The program has been limited by the amount of tax credits available to pay the scholarships.
This year a top priority for the new Republican majority legislature is one of the most expansive voucher programs in the country dubbed the Richard “Dick” Hinch Education Freedom Accounts, after the late House Speaker, who died of COVID-19.
The House Education Committee retained the bill to fix some of the problems with the proposal, but the Senate passed a nearly identical plan and tabled it to consider putting it in the budget.
Gov. Chris Sununu supports “school choice” but has not officially backed the plan, although he would be hard-pressed not to at least let it become law without his signature.
That is the most obvious attempt to significantly change the public education system, but there has been a series of other bills that chip at the foundation of public education, and particularly public money for education.
Several bills have already been signed into law by Sununu.
House Bill 609 allows schools and school districts to waiver education rules and guidelines in order to establish an innovative school program, and House Bill 194, which allows the Department of Education to release student assessment scores directly to parents. Currently school districts release the assessment scores, but bill sponsors say the process often takes too long.
Several more significant bills were approved by the Senate last week and are on their way to Sununu’s desk.
House Bill 282 would allow religious schools to be included in schools students may attend if their districts do not have their own high schools or other grade levels. The state constitution bars public money from being spent on religious schools, but a recent US Supreme Court’s decision could upend that.
House Bill 388 revises the process and expands the options for moving a student out of one school and sending them to another — including religious schools — due to a manifest hardship.
House Bill 71 prohibits superior courts from granting a special school district meeting for a collective bargaining agreement if voters at the annual meeting had turned down a contract.
House Bill 110 would have state education aid go to cities and towns who would then send it to school districts, instead of the state sending the money directly to school districts.
The bill’s sponsor said that is to ensure additional state money approved after a school district sets its budget goes to property tax relief and not additional education spending.
House Bill 140 gives parents a private right of action to sue a school district over its decisions, often involving bullying.
House Bill 242 defines an adequate education with additional inputs, as the current definition does, as opposed to defining it with educational outcomes as The School Funding Commission proposed last year.
Several bills that reflected the commission’s recommendations for defining an adequate education and changing the funding system were killed in the House and Senate this year.
Another bill would require schools to accept coursework from other schools with sponsors saying some districts deny outside coursework with little reason.
Many of these bills are small steps but add up to an attempt to overhaul the current system when there is less money being spent in the proposed two-year operating budget on public education.
While the state’s charter schools are “fulling funded,” state aid to traditional public schools is $90 million less than it is this school year.
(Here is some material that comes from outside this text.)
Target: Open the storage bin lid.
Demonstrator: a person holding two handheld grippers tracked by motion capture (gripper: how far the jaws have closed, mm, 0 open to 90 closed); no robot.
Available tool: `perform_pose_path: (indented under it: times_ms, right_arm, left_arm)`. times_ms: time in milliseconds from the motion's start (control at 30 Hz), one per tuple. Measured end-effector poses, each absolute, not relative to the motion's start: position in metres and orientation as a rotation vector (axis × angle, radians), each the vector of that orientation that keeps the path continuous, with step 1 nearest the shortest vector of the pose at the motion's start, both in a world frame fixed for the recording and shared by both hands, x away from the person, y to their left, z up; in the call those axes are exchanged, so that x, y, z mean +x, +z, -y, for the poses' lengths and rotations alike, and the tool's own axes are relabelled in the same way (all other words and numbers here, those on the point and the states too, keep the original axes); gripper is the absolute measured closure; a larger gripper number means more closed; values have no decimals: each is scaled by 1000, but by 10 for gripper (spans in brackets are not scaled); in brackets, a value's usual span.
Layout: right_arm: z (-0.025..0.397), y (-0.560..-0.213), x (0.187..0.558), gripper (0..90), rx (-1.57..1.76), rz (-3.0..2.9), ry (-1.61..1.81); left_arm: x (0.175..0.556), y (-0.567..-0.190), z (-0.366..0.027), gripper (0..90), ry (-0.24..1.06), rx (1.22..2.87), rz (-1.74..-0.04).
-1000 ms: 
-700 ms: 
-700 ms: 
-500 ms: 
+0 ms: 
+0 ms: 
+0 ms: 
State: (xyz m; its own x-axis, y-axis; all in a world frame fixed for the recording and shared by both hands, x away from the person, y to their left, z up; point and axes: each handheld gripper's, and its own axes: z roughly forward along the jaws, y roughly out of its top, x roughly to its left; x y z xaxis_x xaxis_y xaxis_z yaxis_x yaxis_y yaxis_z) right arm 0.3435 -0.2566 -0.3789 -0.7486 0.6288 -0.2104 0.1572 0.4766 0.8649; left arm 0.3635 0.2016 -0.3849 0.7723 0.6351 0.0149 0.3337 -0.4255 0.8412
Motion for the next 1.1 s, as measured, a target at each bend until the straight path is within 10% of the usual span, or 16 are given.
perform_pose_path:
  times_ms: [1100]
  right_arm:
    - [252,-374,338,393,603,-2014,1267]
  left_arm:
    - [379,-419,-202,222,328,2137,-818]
The House decided to use $100 million in general funds to reduce the statewide education property tax.
The problem is that does not help school districts needing more state support but instead provides the same relief to them and “donor towns.”
Truthfully, the additional money was added by the House to lower the property tax shock of downshifting costs in the proposed budget.
This year the push to significantly change public education has gone from a trickle to an onslaught.
The onslaught is what prompted D’Allesandro to take GOP lawmakers to task last week for ravaging the public education system.